October 27, 2006

Let Them Eat Spam

We recently performed some badly-needed upgrades to our mail-handling infrastructure at work. This gave me a chance to, amongst the swearing and threats to rewire various servers into toasters unless they started doing their jobs, twiddle some spam-handling and have a look at the results. One of the things I'd been curious about was the degree to which our use of blackhole lists affected the amount of spam hitting us, given the recent brouhaha over the Spamhaus lawsuit and various claims from various folks about their effectiveness.

The following graphs are 12-hr snapshots of Upgrade Day. Note that this system is not our primary MTA, but is one of our front-end mail scanners; in other words, it is the first system to see the mail. Furthermore, this system is purely a mail receiver; the 'Sent' messages are those which are accepted into the company and 'sent on' to internal-facing mail handling. This is why Received and Send track so very well.

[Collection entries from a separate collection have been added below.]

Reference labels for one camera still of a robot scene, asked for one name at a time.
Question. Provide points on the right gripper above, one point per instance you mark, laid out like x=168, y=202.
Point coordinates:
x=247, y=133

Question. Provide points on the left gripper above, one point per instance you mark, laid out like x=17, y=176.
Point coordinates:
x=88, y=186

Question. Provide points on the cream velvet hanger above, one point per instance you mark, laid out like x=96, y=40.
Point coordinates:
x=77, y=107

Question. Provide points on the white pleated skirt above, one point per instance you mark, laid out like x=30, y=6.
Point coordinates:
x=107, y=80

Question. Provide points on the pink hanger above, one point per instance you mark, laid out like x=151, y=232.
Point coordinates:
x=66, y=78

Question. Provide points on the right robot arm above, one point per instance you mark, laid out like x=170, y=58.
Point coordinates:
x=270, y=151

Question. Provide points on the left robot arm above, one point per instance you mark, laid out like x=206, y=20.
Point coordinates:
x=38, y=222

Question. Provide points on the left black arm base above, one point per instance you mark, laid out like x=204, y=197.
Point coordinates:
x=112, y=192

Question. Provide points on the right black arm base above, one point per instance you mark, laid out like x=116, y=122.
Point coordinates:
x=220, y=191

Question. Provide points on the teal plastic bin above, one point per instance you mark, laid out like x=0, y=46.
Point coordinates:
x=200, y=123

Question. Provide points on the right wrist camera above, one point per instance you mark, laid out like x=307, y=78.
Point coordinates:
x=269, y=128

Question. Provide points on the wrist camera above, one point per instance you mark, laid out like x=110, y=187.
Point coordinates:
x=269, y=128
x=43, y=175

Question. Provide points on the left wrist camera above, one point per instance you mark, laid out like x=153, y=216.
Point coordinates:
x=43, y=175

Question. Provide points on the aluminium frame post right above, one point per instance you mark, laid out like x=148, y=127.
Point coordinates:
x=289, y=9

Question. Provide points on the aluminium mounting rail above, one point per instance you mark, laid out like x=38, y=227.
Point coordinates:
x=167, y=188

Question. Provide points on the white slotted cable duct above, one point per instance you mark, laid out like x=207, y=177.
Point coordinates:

The time of change is fairly easy to spot.

Message Traffic

There were two changes made to mail handling on this host at the same time, which makes this graph not nearly as clean or useful an indicator. We turned on the use of rbl-xbl.spamhaus.com in the SMTP handshake phase, and we implemented postgrey greylisting at the same time. We had always been doing some fairly aggressive SMTP HELO/EHLO checking. Here's a graph showing what happened to the 'bad' mail over the same time period. Note the scale difference (msgs/min).

Bounces and rejects

Note that 'rejected' takes a sharp, sharp upturn, and bounces (which usually indicate the mail got through the format checking but were addressed to illicit addresses) drop way off. In other words, we start catching that stuff prior to queueing, which is what we wanted - having to do postqueue checks is more expensive by far (I'm assuming, at the moment, that REJECT indicators in mailgraph are prequeue given that that's what our log entries are for - NOQUEUE: reject - and that bounces indicate it was in fact queued before being checked and returned, but I may be wrong). The one thing I need to check is whether the initial greylisting straightarm is caught by these graphs as a REJECT, or if the Defer is handled differently.

So these graphs aren't worth much from a 'make your point scientificially' standpoint. They are enough to make me shake my head at the spamflow in.

Oh, yeah - there's no virus scan done on this particular machine. Also, it's not the only front-end mailscanner/MX, so while any initial dip in traffic could simply be due to the half-hour interrupt causing inbound servers to cycle elsewhere in the MX tree, that should have evened out over time considering that all of them got the same changes at roughly the same time.